*Assignment*.
Your answer should consist solely of the lines from the first line of the data through the line with "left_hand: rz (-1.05", each reproduced exactly.

*Raw data*.
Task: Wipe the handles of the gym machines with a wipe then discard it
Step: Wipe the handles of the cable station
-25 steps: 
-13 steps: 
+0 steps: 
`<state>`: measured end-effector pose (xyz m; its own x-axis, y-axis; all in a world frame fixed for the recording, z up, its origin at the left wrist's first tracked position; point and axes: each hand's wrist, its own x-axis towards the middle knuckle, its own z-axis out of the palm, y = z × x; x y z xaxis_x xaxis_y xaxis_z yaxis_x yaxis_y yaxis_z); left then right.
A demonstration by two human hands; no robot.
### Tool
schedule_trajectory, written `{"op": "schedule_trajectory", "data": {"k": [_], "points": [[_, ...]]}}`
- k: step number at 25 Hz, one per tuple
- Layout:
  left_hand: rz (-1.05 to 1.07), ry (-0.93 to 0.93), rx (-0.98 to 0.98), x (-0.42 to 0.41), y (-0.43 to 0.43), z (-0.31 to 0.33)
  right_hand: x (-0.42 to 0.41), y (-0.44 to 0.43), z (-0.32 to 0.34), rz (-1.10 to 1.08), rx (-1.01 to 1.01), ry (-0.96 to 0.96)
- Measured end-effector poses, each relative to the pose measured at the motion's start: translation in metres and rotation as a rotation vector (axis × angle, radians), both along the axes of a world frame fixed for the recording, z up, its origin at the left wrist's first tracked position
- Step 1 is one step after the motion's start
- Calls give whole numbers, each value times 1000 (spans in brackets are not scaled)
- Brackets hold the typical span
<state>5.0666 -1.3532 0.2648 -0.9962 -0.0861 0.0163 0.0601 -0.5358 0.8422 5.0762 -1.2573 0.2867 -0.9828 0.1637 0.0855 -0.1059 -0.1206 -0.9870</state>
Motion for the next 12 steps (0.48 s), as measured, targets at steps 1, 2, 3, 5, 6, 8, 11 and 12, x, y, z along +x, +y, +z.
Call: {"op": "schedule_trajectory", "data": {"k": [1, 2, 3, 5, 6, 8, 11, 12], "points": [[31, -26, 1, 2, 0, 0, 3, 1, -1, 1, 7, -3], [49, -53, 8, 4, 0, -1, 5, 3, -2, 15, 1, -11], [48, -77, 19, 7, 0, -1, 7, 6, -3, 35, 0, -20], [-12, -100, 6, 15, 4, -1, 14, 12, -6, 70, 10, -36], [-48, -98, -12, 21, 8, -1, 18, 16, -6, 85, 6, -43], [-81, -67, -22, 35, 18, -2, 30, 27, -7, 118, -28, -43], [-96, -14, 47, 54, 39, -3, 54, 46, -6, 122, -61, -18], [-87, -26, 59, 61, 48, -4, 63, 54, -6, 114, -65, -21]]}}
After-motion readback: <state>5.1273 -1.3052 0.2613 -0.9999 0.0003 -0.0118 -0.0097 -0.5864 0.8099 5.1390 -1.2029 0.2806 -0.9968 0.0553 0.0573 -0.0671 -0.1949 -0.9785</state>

*Answer section*.
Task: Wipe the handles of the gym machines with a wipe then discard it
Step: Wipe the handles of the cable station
-25 steps: 
-13 steps: 
+0 steps: 
`<state>`: measured end-effector pose (xyz m; its own x-axis, y-axis; all in a world frame fixed for the recording, z up, its origin at the left wrist's first tracked position; point and axes: each hand's wrist, its own x-axis towards the middle knuckle, its own z-axis out of the palm, y = z × x; x y z xaxis_x xaxis_y xaxis_z yaxis_x yaxis_y yaxis_z); left then right.
A demonstration by two human hands; no robot.
### Tool
schedule_trajectory, written `{"op": "schedule_trajectory", "data": {"k": [_], "points": [[_, ...]]}}`
- k: step number at 25 Hz, one per tuple
- Layout:
  left_hand: rz (-1.05 to 1.07), ry (-0.93 to 0.93), rx (-0.98 to 0.98), x (-0.42 to 0.41), y (-0.43 to 0.43), z (-0.31 to 0.33)

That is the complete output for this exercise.